Red Hat Bugzilla – Bug 1283929
[GlusterD]: "Peer Rejected" not showing in all nodes of the cluster.
Last modified: 2015-11-20 05:29:10 EST
Description of problem:
If we peer probe a 3.1.2 node (ISO installed) from one of the updated cluster node ( 2.1.6 to 3.1.2) with out bumping up the op-version, peer status is showing "Rejected" in the node where "peer probe command" is executed and it's not showing in other node of the cluster.
Same issue observed during the below scenario also:
Peer probe a node having same volume name from other two node cluster (node-1 and node-2) then "Peer rejected" is showing only in the node where "peer probe" command is executed (node-1) and not in the other node (node-2)
Version-Release number of selected component (if applicable):
Steps to Reproduce:
1. Have two node cluster with rhgs 2.1.6 (node-1 and node-2)
2. Update both to latest 3.1.2
3. Peer probe 3.1.2 node (node-3, ISO installed ) from node-1 // it will fail
4. Check the peer status on all the nodes.
1. Have three nodes with rhgs 3.1.2 //Don't create the cluster (node-1, node-2 and node-3)

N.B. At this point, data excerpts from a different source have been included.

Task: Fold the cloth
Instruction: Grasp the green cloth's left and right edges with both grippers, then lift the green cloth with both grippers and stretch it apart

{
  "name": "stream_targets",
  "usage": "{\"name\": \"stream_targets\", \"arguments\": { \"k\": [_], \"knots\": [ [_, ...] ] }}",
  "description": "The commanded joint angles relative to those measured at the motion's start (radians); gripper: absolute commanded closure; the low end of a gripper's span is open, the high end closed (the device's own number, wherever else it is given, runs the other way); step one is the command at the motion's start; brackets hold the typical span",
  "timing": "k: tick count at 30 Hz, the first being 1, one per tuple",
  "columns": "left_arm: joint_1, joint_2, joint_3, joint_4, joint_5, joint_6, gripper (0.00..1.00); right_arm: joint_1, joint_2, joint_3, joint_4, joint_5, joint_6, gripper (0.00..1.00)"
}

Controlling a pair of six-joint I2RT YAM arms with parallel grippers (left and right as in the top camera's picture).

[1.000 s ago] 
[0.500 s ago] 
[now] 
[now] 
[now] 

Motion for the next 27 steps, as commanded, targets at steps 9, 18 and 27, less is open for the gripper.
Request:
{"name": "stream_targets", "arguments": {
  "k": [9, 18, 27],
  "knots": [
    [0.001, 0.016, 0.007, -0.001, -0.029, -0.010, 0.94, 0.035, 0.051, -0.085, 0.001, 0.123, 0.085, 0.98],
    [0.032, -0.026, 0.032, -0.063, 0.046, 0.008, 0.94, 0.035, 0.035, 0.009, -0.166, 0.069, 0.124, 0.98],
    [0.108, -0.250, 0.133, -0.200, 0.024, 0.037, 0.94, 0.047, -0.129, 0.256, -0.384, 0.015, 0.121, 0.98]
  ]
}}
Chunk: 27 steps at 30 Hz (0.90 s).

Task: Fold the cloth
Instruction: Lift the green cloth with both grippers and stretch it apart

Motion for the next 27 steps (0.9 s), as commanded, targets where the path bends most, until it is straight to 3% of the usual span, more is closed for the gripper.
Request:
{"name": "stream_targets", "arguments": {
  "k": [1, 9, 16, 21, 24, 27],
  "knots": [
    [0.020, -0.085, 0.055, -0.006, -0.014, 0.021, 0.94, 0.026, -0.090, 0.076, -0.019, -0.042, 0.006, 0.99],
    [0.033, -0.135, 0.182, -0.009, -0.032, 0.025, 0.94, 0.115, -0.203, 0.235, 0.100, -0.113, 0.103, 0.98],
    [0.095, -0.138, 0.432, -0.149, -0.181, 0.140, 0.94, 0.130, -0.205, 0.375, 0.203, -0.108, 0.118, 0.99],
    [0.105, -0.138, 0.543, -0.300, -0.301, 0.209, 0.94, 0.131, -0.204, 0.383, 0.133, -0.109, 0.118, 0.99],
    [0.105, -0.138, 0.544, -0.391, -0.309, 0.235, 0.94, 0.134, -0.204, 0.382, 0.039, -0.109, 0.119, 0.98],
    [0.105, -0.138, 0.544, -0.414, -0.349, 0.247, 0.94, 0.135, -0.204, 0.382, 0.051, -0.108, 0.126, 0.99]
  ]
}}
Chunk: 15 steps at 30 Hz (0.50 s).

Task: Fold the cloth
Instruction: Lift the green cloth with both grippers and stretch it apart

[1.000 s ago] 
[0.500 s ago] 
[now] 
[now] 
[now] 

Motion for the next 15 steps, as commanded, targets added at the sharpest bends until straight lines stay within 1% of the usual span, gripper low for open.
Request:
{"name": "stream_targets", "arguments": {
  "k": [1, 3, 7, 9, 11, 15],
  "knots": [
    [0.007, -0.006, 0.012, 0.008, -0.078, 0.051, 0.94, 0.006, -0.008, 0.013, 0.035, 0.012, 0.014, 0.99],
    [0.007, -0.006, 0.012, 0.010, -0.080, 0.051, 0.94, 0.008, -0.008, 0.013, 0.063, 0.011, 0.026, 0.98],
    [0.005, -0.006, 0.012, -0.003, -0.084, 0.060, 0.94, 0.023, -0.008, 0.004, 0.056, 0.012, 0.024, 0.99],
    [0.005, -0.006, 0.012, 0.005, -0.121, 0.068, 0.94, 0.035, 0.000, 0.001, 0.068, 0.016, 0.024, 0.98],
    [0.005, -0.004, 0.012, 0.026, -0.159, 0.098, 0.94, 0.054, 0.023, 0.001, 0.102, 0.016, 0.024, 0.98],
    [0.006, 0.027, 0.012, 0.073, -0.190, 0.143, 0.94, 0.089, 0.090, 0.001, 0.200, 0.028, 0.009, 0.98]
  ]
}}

2. Create a two node cluster using node-1 and node-2.
3. Create Distributed volume using node-1 and node-2 with name "Dis"
4. Now create one Distributed volume in node-3 with same name "Dis"

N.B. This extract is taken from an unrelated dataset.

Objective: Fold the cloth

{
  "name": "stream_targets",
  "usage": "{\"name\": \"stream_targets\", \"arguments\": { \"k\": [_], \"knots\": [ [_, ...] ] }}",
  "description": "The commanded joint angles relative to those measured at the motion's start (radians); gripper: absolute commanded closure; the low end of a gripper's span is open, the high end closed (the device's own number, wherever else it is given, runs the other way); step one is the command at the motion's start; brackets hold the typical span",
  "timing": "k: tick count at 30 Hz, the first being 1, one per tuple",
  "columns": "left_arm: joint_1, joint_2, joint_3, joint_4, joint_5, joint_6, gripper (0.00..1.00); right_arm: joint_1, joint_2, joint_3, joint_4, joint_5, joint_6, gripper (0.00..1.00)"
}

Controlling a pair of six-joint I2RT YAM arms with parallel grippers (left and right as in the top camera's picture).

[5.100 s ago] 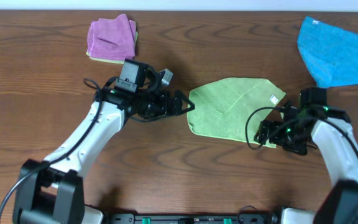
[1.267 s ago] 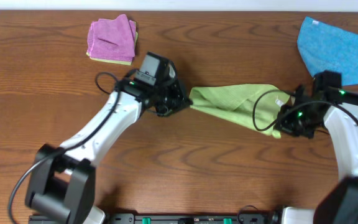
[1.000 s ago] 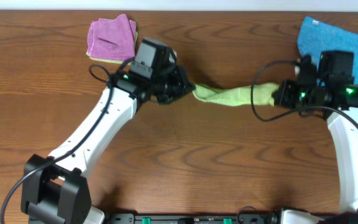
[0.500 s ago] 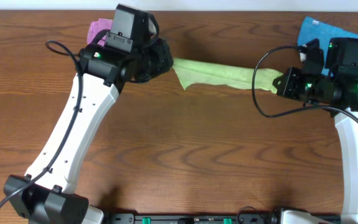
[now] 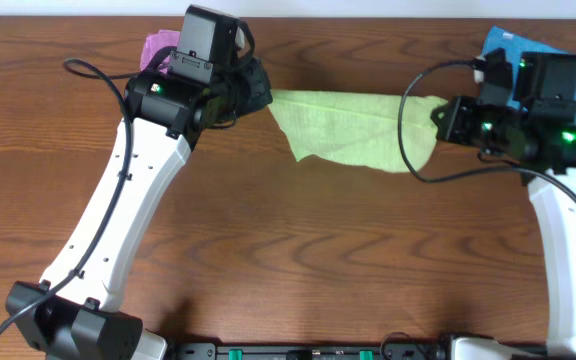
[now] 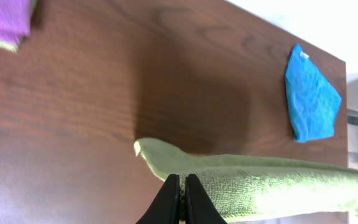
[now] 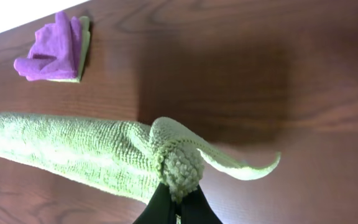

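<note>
The green cloth [image 5: 350,125] hangs in the air above the table, stretched between both arms, its lower edge drooping. My left gripper [image 5: 265,97] is shut on its left end; the left wrist view shows the cloth [image 6: 272,186] pinched at the gripper [image 6: 181,186]. My right gripper [image 5: 438,112] is shut on the right end, with the cloth [image 7: 86,149] bunched in the gripper [image 7: 179,202] in the right wrist view.
A folded purple cloth on a yellow one [image 5: 158,50] lies at the back left, partly under the left arm; the purple cloth [image 7: 53,53] also shows in the right wrist view. A blue cloth [image 5: 548,60] lies at the back right, and the blue cloth [image 6: 312,96] shows in the left wrist view.
The cloth hung as a narrow band between the grippers; now it hangs wider, its lower edge dropped toward the front. Both grippers remain raised and shut on it.
The cloth lay flat mid-table with both grippers low at its left and right ends. Then both were shut on its ends. Then the arms were raised toward the back with the cloth stretched between them, and now it hangs spread in the air.
</note>
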Motion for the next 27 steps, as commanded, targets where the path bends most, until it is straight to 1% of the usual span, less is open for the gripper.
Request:
{"name": "stream_targets", "arguments": {
  "k": [1, 4, 7, 12, 14, 17, 19, 22, 27],
  "knots": [
    [0.008, 0.037, 0.012, 0.032, -0.055, 0.067, 0.94, 0.029, 0.070, 0.001, 0.073, 0.031, 0.000, 0.99],
    [0.021, 0.059, 0.012, 0.077, -0.050, 0.077, 0.94, 0.034, 0.107, 0.001, 0.172, 0.017, 0.008, 0.98],
    [0.036, 0.059, 0.013, 0.093, -0.048, 0.077, 0.94, 0.034, 0.109, 0.001, 0.201, 0.005, 0.008, 0.99],
    [0.028, 0.061, 0.012, -0.015, -0.050, 0.086, 0.94, 0.035, 0.109, 0.001, 0.053, 0.009, -0.030, 0.98],
    [0.027, 0.061, 0.014, 0.013, -0.066, 0.103, 0.94, 0.039, 0.109, 0.001, 0.039, 0.011, -0.053, 0.98],
    [0.047, 0.061, 0.028, 0.093, -0.066, 0.103, 0.94, 0.040, 0.108, 0.001, 0.099, 0.031, -0.056, 0.98],
    [0.057, 0.061, 0.043, 0.117, -0.067, 0.104, 0.94, 0.040, 0.109, 0.001, 0.145, 0.032, -0.056, 0.98],
    [0.068, 0.061, 0.065, 0.131, -0.066, 0.118, 0.94, 0.040, 0.109, 0.001, 0.205, 0.031, -0.051, 0.98],
    [0.070, 0.061, 0.100, 0.130, -0.067, 0.137, 0.94, 0.040, 0.109, 0.001, 0.215, 0.031, -0.044, 0.98]
  ]
}}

5. Peer probe node-3 from node-1 // it will fail
6. Check peer status
"Peer Rejected" not showing in one of the cluster node (node-2)
"Peer Rejected" should show in all the nodes of the cluster
if we do peer probe once again on the node where "Peer Rejected" in the peer status, it will fail with error message "peer probe: failed: node-3 is already part of another cluster"

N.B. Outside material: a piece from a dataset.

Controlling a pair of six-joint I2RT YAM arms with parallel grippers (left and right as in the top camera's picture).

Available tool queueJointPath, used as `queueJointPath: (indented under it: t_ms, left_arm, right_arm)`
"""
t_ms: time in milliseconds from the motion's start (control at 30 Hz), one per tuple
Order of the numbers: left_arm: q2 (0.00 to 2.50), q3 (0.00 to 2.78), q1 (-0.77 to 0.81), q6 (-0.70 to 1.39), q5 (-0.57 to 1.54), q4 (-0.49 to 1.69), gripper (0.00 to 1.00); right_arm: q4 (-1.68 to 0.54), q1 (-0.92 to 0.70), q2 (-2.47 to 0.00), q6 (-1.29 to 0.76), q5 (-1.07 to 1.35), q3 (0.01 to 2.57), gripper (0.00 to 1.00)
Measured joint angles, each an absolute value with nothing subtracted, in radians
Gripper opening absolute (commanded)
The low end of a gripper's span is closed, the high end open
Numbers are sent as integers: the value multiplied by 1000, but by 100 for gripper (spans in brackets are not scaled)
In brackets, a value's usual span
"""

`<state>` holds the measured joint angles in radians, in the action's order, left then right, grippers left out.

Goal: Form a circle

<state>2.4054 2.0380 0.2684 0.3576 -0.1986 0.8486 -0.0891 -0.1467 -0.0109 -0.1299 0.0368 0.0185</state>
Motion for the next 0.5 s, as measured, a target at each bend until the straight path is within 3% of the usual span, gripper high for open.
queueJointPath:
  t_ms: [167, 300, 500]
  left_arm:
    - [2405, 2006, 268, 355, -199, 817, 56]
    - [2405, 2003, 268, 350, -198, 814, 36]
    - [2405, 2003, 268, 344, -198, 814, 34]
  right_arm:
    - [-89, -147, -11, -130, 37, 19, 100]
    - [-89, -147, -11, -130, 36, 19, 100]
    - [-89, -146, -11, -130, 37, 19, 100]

We are going to mandate bumping up the op-version as part of the upgrade process and hence the 1st case is not a relevant & valid test and this results into incomplete handshaking on the cluster. The reason why the 2nd peer probe attempt is failing because that peer is already got added (just an entry) in the trusted storage pool and peer validation has this check. For the 2nd case, probing a node with a same volume name is *not at all* recommended and can lead to an issue. Another bugzilla BZ 1279681 has the same symptoms and I've had a same comment on this as well.
Since the tests performed here are not supported and there is no way to land in this situation, closing this bug saying won't fix (as I agreed we have a bug in the code but that's not hit in the recommended path).